Old drive is original boot drive. Holding option key only allows me to connect to wireless network (odd as it has Ethernet plugged in). And gives only internet recovery option.
[doublepost=1546461950][/doublepost]
Is the old drive the original boot drive? If so just hold down the option key when booting and select it as the startup disk. Once booted use SuperDuper or Carbon Copy Cloner to clone your old drive to your new drive.
https://imgur.com/a/wkWJu3Y
Is what I see when hopping into Disk utility via internet recovery. Tried clicking on the partitions to mount them and no go.
 
Old drive is original boot drive. Holding option key only allows me to connect to wireless network (odd as it has Ethernet plugged in). And gives only internet recovery option.
[doublepost=1546461950][/doublepost]
https://imgur.com/a/wkWJu3Y
Is what I see when hopping into Disk utility via internet recovery. Tried clicking on the partitions to mount them and no go.

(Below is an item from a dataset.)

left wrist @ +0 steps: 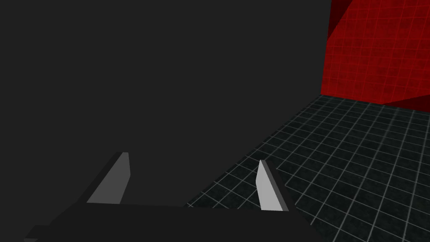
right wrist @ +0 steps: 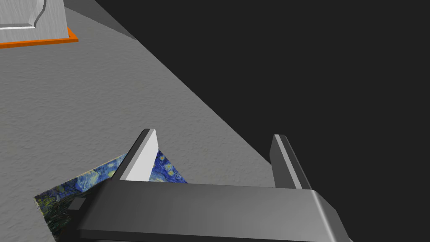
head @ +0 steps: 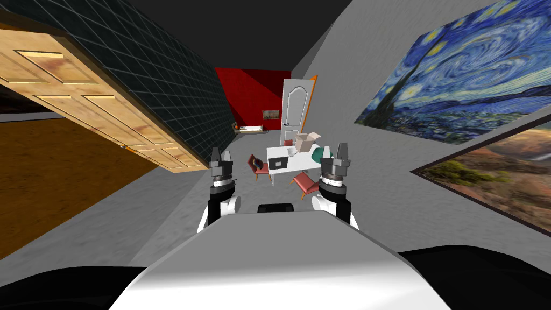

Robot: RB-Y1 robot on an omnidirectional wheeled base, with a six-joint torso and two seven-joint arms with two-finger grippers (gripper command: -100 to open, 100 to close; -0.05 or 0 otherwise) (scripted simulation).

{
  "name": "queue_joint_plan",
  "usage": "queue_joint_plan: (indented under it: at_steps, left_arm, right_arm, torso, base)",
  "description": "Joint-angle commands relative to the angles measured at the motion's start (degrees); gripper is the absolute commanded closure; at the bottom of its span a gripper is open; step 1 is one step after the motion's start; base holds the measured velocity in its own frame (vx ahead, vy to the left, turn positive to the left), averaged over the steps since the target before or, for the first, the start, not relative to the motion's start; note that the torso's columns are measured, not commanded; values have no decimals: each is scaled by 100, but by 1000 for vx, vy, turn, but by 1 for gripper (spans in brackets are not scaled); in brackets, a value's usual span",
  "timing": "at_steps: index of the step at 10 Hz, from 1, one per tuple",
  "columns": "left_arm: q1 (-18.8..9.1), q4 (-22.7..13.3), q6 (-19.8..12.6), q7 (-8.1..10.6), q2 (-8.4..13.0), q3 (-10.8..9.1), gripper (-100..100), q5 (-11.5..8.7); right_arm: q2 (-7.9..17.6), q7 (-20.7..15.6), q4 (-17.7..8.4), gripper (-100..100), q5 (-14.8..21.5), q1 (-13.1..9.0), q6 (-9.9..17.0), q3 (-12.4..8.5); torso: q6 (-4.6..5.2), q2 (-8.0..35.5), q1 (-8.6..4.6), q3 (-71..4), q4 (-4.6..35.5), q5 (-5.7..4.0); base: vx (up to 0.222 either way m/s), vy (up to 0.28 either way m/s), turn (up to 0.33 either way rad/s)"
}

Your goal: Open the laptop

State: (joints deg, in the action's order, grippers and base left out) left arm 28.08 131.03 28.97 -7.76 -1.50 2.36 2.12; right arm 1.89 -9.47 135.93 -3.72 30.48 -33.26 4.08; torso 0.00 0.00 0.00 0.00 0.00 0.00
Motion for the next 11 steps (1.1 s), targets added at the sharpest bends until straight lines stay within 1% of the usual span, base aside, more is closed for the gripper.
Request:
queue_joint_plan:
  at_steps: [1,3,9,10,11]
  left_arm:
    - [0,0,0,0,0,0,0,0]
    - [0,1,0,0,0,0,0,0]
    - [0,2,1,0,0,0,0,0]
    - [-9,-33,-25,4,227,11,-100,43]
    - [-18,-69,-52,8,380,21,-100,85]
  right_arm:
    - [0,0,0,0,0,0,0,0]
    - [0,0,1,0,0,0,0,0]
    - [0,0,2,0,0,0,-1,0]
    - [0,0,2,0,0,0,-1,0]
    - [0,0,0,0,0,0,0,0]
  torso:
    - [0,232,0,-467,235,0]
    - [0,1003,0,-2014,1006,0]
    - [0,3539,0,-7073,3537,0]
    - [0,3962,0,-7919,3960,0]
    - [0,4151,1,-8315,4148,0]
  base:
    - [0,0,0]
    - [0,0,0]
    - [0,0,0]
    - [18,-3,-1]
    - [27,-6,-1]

Just in case you don't know. Any startup key must be pressed before the chime. When you press the power button. Immediately depress any startup key or key combo. Keep holding until you see a disk menu, OS starting to load or other response.

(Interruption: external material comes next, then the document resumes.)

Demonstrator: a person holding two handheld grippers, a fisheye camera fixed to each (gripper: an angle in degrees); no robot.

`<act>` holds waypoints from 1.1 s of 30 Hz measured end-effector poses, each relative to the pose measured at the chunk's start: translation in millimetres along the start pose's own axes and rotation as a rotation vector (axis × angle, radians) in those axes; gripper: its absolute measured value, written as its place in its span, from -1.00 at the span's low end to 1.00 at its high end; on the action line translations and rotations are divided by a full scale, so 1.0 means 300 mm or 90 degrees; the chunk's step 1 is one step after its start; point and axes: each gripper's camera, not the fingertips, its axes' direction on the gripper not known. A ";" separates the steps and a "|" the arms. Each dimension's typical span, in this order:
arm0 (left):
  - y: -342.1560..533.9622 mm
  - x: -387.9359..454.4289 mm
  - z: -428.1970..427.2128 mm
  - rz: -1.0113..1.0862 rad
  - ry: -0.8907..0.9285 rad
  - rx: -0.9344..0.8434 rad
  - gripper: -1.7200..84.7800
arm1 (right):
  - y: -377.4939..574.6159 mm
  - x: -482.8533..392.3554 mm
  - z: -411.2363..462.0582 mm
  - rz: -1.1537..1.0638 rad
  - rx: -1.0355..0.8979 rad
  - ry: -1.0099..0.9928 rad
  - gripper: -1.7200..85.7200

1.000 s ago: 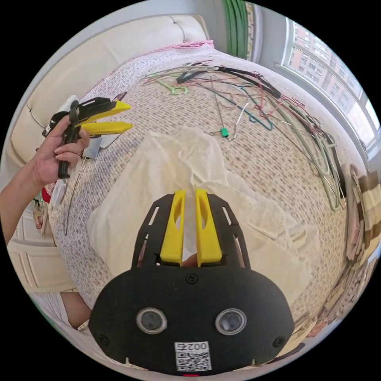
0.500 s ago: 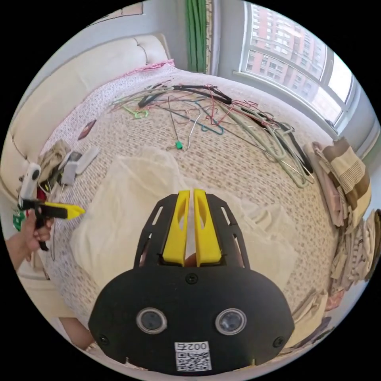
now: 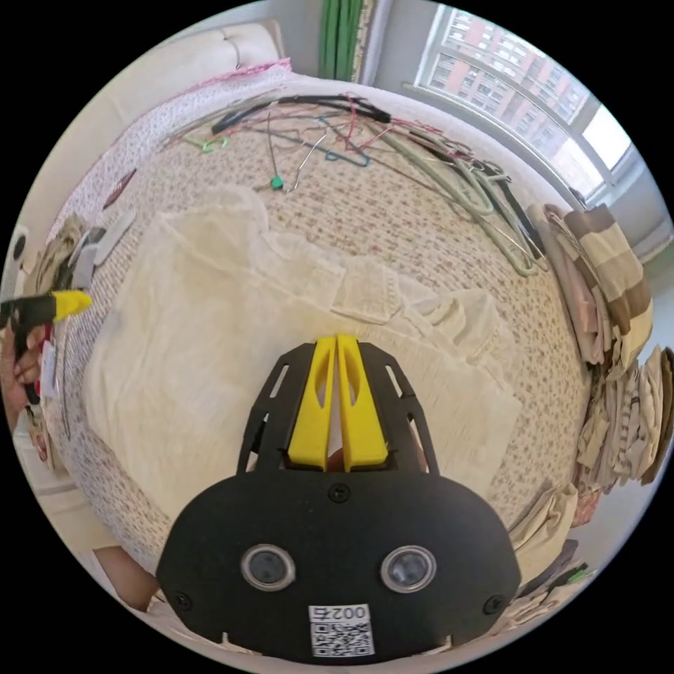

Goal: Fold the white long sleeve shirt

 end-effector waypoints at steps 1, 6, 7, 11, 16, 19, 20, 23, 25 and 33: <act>0.013 -0.011 0.000 -0.003 -0.004 -0.001 -0.86 | -0.001 0.013 -0.017 0.010 0.010 0.002 -0.98; 0.065 -0.086 0.001 -0.043 0.010 0.011 -0.87 | -0.042 0.049 -0.066 -0.015 0.032 -0.095 -0.95; 0.077 -0.101 0.005 -0.054 0.018 0.016 -0.87 | -0.048 0.028 -0.064 -0.043 0.029 -0.105 -0.92; 0.111 -0.111 0.034 -0.062 0.031 0.019 -0.87 | -0.063 -0.140 -0.005 -0.198 0.003 -0.007 -0.76; 0.125 -0.098 0.062 -0.038 0.022 0.002 -0.87 | -0.040 -0.178 0.084 -0.273 -0.037 -0.003 -0.86; 0.129 -0.108 0.071 -0.036 0.025 -0.002 -0.87 | -0.026 -0.139 0.085 -0.243 -0.034 -0.030 -0.96; 0.130 -0.115 0.075 -0.037 0.029 -0.002 -0.87 | -0.019 -0.117 0.069 -0.224 -0.020 -0.041 -0.97; 0.130 -0.134 0.086 -0.043 0.034 -0.004 -0.87 | 0.002 -0.060 0.021 -0.177 0.020 -0.047 -0.98; 0.127 -0.143 0.094 -0.044 0.033 -0.006 -0.87 | 0.012 -0.022 -0.008 -0.147 0.044 -0.045 -0.98; 0.105 -0.168 0.111 -0.051 -0.042 0.006 -0.86 | 0.063 0.072 0.144 -0.081 -0.061 0.058 -0.97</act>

Try holding Option-Command-R this should have Internet Recovery boot to the latest Mac OS X available for your Mac. This only works on Macs which had macOS 10.12.4 or later installed at some point.
https://support.apple.com/en-us/HT204904#notupdated


Try a PRAM reset (Option-Command-P-R). It probably won't fix anything. I just want to be sure your keyboard is being recognized before the startup chime. You'll hear the startup chime then it resets and you'll hear a second startup chime. Release the keys after the second chime. If the keyboard is not responding and it is a bluetooth keyboard you will temporarily need a USB keyboard.
https://support.apple.com/en-us/HT204063

Disk Utility: May be good or bad. If the disks were formatted in APFS. Yosemite can't read APFS volumes. If they were still HFS+ then the file system may be corrupt. You'll be able to format and clean install the SSD. But getting access to your old data may be tricky.

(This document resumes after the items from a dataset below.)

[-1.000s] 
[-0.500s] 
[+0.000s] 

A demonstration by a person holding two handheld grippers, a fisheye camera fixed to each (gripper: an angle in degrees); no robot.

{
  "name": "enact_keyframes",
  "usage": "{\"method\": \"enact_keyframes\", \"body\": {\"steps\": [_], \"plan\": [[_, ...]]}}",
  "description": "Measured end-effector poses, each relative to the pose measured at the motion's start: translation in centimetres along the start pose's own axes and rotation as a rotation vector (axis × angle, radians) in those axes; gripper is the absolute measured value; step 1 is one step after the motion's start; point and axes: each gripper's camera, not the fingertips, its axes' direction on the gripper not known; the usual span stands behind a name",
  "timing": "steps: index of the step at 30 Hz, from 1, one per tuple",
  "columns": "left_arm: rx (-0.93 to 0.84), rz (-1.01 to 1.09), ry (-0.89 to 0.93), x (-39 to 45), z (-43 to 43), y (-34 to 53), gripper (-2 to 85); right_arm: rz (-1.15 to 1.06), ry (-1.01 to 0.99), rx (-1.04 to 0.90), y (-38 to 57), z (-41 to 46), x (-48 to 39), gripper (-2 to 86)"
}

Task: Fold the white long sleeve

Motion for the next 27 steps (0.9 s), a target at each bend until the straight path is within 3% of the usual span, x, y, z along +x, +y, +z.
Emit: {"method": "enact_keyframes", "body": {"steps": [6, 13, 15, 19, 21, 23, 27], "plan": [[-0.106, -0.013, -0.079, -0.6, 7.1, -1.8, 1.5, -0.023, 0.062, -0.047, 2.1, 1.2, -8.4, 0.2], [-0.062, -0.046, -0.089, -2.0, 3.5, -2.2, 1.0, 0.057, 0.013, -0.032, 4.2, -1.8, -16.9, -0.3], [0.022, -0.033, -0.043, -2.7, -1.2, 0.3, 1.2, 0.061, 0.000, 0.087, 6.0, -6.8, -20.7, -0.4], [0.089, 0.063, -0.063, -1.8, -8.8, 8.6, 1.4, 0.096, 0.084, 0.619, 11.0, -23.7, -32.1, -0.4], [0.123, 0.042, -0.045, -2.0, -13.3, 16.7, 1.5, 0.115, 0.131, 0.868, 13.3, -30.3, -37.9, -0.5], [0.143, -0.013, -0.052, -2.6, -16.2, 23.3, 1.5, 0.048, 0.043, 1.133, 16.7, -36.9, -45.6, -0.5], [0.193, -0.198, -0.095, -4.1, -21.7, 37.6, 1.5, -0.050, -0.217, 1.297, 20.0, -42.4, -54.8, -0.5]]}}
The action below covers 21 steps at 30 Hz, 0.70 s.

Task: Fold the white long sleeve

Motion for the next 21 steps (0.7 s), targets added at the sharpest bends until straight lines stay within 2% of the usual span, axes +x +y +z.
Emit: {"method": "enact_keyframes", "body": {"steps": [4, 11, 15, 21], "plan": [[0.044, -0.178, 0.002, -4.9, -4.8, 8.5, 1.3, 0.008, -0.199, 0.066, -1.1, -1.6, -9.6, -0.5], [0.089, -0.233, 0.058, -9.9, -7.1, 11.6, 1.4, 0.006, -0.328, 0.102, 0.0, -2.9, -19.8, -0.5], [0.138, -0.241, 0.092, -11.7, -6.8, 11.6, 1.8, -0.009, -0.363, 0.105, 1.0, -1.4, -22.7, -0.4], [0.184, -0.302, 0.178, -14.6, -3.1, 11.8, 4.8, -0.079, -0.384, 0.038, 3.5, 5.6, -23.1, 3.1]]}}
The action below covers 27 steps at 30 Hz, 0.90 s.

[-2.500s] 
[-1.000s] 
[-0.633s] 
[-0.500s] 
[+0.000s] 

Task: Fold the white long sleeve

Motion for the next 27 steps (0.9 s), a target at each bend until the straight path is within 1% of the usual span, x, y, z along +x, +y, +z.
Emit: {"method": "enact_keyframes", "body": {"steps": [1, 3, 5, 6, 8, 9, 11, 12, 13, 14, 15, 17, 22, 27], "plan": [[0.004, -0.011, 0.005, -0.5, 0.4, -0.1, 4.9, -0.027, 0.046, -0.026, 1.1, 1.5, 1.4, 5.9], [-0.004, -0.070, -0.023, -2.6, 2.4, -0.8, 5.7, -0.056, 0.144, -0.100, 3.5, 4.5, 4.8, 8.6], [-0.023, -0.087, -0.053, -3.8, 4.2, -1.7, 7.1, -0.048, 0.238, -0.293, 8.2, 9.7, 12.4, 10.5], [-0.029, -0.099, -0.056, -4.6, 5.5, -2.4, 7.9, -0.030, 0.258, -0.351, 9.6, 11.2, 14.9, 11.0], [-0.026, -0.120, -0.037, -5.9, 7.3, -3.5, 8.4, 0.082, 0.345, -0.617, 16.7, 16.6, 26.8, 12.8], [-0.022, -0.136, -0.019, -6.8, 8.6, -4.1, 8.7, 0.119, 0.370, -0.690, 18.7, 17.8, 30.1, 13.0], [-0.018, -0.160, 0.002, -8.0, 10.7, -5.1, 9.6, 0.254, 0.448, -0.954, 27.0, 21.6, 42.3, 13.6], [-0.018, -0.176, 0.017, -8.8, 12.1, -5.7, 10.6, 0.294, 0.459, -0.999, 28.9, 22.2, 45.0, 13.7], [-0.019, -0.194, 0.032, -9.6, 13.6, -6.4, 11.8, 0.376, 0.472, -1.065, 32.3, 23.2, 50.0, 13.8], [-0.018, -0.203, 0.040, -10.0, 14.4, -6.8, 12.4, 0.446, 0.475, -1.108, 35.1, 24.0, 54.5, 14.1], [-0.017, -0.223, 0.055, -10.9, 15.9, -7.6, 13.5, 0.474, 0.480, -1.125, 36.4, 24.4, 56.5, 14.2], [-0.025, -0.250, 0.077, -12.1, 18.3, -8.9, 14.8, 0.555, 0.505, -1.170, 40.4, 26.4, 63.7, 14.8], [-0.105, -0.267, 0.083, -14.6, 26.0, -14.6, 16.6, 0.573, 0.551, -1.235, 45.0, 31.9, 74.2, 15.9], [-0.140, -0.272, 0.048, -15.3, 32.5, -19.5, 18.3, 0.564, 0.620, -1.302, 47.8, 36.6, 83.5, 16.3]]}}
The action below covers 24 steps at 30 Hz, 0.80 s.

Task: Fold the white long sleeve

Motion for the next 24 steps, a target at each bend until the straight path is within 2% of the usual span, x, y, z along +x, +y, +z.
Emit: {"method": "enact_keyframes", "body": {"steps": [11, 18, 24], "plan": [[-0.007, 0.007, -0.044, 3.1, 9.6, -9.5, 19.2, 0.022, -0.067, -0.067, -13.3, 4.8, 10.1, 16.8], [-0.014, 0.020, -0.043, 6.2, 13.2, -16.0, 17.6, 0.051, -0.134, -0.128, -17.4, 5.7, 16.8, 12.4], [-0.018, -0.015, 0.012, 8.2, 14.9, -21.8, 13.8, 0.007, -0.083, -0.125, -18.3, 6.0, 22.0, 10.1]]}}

If none of the above works. I'd suggest unplugging the USB HDD. Letting Internet Recovery do a clean install of Yosemite onto the SSD. Then upgrade to Mojave. It'll be less time consuming then trying to fix things. Then you can worry about trying to repair the HDD and migrating data. Hopefully you have a backup drive so you can skip trying to repair the HDD.
 
My suggestion:

You still have the OLD drive that will boot inside, is this correct?
And the NEW SSD is there, as well?

Then.... do this:
1. Boot from the OLD drive
2. Open Disk Utility and ERASE the SSD.
3. Download CarbonCopyCloner from:
http://www.bombich.com/download.html
CCC is FREE to download and use for 30 days -- doing this will cost you nothing
4. Open CCC. Put the source drive (OLD drive) on the left. Put the target (SSD) to the right.
5. Accept all of CCC's defaults and click the clone button. It may take some time.
6. When done, power down, ALL THE WAY OFF
7. Press the power on button and IMMEDIATELY hold down the option key and KEEP HOLDING IT DOWN until the startup manager appears
8. Do you see the SSD as a potential startup volume?
9. If so, select it with the pointer and hit return
10. Do you get a good boot?
11. If so, open the startup disk pref pane and designate it to be the boot drive.
12. To test, again power OFF and reboot.